[Exercise aim]: Output all of the data exactly as it appears, but leave out any pictures it contains.

[Recorded information]:
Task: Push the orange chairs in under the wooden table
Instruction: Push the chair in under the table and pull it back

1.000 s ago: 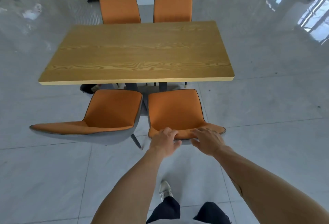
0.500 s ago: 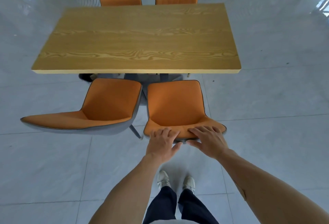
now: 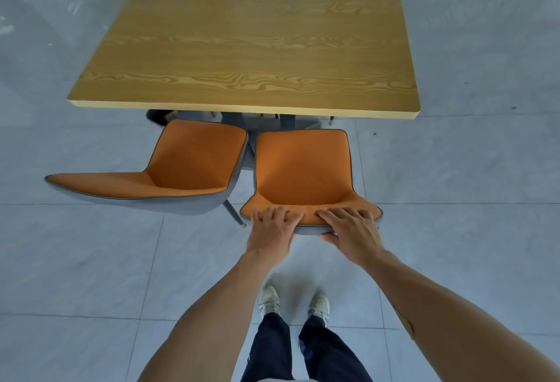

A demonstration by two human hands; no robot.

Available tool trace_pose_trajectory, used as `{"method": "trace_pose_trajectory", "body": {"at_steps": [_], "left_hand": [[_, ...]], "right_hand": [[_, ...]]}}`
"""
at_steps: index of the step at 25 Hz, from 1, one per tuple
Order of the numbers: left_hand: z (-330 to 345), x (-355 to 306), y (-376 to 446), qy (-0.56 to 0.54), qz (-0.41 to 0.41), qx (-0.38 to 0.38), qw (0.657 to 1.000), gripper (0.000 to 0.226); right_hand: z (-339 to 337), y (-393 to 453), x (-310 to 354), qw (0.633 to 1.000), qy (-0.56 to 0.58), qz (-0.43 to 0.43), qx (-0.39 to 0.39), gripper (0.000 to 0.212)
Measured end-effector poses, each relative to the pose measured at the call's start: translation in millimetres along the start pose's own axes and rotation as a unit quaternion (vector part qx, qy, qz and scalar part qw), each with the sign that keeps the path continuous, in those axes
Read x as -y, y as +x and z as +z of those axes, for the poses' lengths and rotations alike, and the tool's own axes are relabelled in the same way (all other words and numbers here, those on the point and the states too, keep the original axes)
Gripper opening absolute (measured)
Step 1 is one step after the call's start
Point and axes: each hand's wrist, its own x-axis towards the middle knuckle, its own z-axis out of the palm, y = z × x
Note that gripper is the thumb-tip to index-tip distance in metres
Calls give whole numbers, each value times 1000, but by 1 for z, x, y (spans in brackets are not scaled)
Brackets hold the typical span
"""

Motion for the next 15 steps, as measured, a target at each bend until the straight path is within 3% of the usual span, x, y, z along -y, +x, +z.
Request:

[Answer]:
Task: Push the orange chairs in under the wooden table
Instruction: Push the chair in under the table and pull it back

1.000 s ago: 
0.500 s ago: 
now: 

A demonstration by two human hands; no robot.

Available tool trace_pose_trajectory, used as `{"method": "trace_pose_trajectory", "body": {"at_steps": [_], "left_hand": [[_, ...]], "right_hand": [[_, ...]]}}`
"""
at_steps: index of the step at 25 Hz, from 1, one per tuple
Order of the numbers: left_hand: z (-330 to 345), x (-355 to 306), y (-376 to 446), qy (-0.56 to 0.54), qz (-0.41 to 0.41), qx (-0.38 to 0.38), qw (0.657 to 1.000), gripper (0.000 to 0.226); right_hand: z (-339 to 337), y (-393 to 453), x (-310 to 354), qw (0.633 to 1.000), qy (-0.56 to 0.58), qz (-0.43 to 0.43), qx (-0.39 to 0.39), gripper (0.000 to 0.212)
Measured end-effector poses, each relative to the pose measured at the call's start: translation in millimetres along the start pose's own axes and rotation as a unit quaternion (vector part qx, qy, qz and scalar part qw), each with the sign that keeps the path continuous, in those axes
Read x as -y, y as +x and z as +z of those axes, for the poses' lengths and rotations alike, and the tool's own axes are relabelled in the same way (all other words and numbers here, those on the point and the states too, keep the original axes)
Gripper opening absolute (measured)
Step 1 is one step after the call's start
Point and axes: each hand's wrist, its own x-axis towards the middle knuckle, its own z-axis out of the palm, y = z × x
Note that gripper is the thumb-tip to index-tip distance in metres
Calls give whole numbers, each value times 1000, but by 1 for z, x, y (spans in brackets are not scaled)
Brackets hold the typical span
"""

Motion for the next 15 steps, as measured, a target at each bend until the straight path is within 3% of the usual span, x, y, z along -y, +x, +z.
Request:

This finishes the output for the exercise.